BESTIAL, ALE. adj. Qui tient de la nature de la bête. Belluinus, ferinus. Manières bestiales. Une fureur bestiale. Boucicault, vanté par notre Histoire comme l’honneur de la France, est décrit pour un bestial & stupide par Cortésius. Mascur.

Il est aussi substantif, & se prend pour bétail. Voilà bien du bestial. Ce bestial est bien mal gouverné & bien mal soigné, vos gens ne font pas leur devoir. Au reste, il ne se dit guère ainsi que par des gens qui se mêlent du bestial. Tous les autres disent plus communément bétail. Cependant une Ordonnance de Police du 5 Septembre 1635, dit qu’à cause des regratteries & intelligences qu’il y a au fait de la marchandise de bestial, qui se vend en débit, la viande de boucherie en est plus chère. Et Naudé dit dans le Mascurat : certain paysan du temps de Charlemagne confessoit avoir semé des poudres par les campagnes, afin de faire mourir le bestial. Tout ceci montre que la remarque de Furetière au mot bétail, est fausse, que l’on a dit bestial au singulier dans le même sens que bétail, & que bestiaux n’est point le pluriel de bétail, mais de bestial.

Dans bestial il faut prononcer l’s, tant au singulier qu’au pluriel ; au pluriel il fait bestiaux, qui lui est commun avec bétail, qui a pris ou retenu ce pluriel de bestial. On dit en françois, une grande nourriture de bestiaux.

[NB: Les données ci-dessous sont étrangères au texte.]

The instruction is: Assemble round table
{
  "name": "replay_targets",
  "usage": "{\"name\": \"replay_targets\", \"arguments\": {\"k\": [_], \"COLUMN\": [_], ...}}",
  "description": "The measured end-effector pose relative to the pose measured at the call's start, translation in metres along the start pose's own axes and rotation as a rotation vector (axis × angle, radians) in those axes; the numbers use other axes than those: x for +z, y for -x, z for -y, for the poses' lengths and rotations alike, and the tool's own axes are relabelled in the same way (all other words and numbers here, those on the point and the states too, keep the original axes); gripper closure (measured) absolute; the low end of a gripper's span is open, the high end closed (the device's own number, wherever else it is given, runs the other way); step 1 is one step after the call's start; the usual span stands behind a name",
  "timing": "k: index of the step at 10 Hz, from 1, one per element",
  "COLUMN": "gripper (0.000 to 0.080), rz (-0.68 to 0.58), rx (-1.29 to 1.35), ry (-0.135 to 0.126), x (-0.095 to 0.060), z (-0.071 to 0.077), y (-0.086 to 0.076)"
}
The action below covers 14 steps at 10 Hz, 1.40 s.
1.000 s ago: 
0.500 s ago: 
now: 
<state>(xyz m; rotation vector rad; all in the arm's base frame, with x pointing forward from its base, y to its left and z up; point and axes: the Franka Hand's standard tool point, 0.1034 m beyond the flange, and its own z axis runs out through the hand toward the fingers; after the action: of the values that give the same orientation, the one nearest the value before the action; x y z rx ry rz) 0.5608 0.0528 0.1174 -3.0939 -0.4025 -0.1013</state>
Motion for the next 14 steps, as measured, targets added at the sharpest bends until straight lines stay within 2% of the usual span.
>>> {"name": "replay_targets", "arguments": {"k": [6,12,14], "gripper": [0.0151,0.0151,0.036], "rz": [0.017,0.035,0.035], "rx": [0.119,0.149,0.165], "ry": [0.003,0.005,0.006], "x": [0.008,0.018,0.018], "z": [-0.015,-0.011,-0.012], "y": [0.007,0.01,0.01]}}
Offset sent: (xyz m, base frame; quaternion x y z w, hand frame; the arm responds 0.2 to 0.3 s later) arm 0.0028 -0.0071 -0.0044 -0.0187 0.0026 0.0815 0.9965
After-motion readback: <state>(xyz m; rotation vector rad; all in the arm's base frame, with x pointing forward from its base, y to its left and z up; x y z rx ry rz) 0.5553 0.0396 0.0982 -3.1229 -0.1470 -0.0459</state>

Il y a des charges de vendeurs de bestiaux.

BESTIALEMENT. adv. En bête. Belluino, ferino more, pecudis ritu. Les ivrognes vivent bestialement.

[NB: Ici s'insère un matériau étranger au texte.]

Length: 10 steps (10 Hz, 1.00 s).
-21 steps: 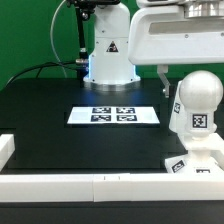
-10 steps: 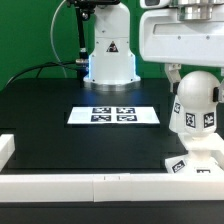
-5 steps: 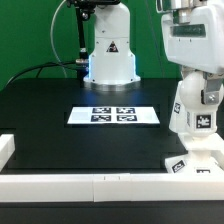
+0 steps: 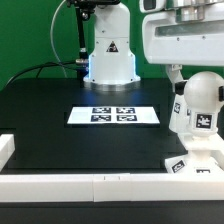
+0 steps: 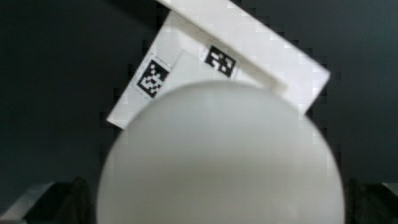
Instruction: Assemble lamp
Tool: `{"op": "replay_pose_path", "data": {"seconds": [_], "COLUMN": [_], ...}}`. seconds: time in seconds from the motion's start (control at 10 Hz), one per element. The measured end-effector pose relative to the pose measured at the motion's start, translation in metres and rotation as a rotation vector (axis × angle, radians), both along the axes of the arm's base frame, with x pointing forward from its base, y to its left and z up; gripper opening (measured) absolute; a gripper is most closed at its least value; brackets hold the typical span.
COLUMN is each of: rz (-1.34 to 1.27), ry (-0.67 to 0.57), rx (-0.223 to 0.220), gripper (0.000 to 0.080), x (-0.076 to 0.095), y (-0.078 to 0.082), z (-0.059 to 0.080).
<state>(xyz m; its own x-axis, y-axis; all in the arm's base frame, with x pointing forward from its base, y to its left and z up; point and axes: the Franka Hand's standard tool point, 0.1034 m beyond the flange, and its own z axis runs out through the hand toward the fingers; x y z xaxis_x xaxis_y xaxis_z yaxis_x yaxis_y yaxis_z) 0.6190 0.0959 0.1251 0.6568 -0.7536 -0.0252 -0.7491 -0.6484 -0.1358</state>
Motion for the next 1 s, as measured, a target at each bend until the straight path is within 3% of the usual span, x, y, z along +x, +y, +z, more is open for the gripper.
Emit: {"op": "replay_pose_path", "data": {"seconds": [0.3, 0.4, 0.5, 0.6, 0.7, 0.8, 1.0], "rz": [0.132, 0.271, 0.547, 0.666, 0.632, 0.613, 0.529], "ry": [-0.015, -0.024, -0.035, -0.058, -0.055, -0.054, -0.048], "rx": [-0.016, -0.045, -0.117, -0.139, -0.135, -0.134, -0.127], "gripper": [0.0698, 0.0698, 0.0698, 0.0698, 0.0698, 0.0602, 0.0576], "x": [0.0005, 0.0003, -0.0003, 0.0001, -0.0004, -0.0003, -0.0003], "y": [-0.0036, -0.0056, -0.0063, -0.0041, -0.0045, -0.0048, -0.0049], "z": [-0.0004, -0.0006, -0.0018, -0.0038, -0.0044, -0.0043, -0.0044]}}
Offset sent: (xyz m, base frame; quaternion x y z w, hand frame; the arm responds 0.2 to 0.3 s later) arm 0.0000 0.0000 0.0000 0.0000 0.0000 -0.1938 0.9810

BESTIALITÉ. s. f. Bêtise. Stupiditas, stupor. La stupidité de cet homme a quelque chose de la bestialité. La bestialité des Princes & leur ignorance est bien dangereuse. Mém. de Comines. Ce mot n’est plus en usage.

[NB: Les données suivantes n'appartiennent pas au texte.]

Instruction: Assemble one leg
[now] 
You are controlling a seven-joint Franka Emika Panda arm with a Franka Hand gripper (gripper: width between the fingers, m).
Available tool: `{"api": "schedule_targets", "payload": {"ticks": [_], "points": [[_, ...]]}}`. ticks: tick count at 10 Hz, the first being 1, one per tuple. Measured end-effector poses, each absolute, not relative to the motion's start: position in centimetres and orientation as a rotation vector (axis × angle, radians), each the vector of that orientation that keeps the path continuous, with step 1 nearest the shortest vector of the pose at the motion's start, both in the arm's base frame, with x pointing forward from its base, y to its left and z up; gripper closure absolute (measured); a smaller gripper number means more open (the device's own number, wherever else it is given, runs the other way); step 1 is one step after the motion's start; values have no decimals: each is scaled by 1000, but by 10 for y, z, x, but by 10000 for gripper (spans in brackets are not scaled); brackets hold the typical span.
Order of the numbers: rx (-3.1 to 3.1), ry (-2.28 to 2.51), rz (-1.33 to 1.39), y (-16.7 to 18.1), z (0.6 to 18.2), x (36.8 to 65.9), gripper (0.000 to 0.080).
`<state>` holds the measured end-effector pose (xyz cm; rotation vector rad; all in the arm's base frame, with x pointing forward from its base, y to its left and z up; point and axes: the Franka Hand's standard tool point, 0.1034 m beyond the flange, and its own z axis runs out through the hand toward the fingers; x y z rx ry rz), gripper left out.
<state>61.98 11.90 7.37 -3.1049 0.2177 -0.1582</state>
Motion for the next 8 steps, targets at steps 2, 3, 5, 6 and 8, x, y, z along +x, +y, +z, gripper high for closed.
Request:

Bestialité se dit du péché contre nature qui se commet avec une bête. Coitio cum bellua. On punit la bête même qui a été l’instrument du crime, on la brûle avec le coupable & le procès.

BESTIAUX. Voyez Bestial & Bêtail.

BESTIOLE. s. f. Petite bête. Bestiola. Il se dit particulièrement des insectes & de la vermine, comme fourmis, tignes, punaises, cloportes, &c.

Il se dit figurément & familièrement des jeunes personnes qui n’ont point d’esprit.

Cette fille fait la capable, & ce n’est qu’une bestiole.

BESTION. s. m. Terme de Marine. C’est le bec ou la pointe de l’éperon, ou la partie du vaisseau qui est le plus en saillie. Rostrum. Il porte ordinairement la figure de quelque bête, (ce qui la fait appeler bestion) & sur-tout celle d’un lion : ce qui fait que quelques-uns lui donnent aussi ce nom.

BESTISE. Voyez Bêtise.

BESTORS, ORTE. adj. Vieux mot, qui signifioit Traversé, oblique. Obliquus. Et tant fit les chemins bestors.

BESTOURNER. v. Invertere. Vieux mot, qui signifie, renverser, d’où a été fait Biftouruer.

Mes or vendent les jugemens.
Et bestournent les erremens.

Ce mot a été aussi employé pour tourmenter l’esprit, & le mettre hors de son assiette. Turbare, perturbare. On le trouve en ce sens dans Alain Chartier, où on lit ce qui suit : Par leurs paroles épouvantables & très-perceans le cœur & la pensée, m’avoit jà ces trois derroyées & séditieuses de caresses, bestourné le sens, & aveuglé la raison.

BET.

BÊTA. s. m. Terme bas, au moins familier qui se dit de quelqu’un qui est très-bête, c’est un gros bêta.

BÊTAIL. s. m. Terme collectif, qui signifie des bêtes à quatre pieds & domestiques, qui servent au labourage, ou à la nourriture de l’homme. Il ne se dit guère que des bœufs, des moutons. Pecus. On dit riche en gros & en menu bêtail, & non pas en gros & menu bêtail.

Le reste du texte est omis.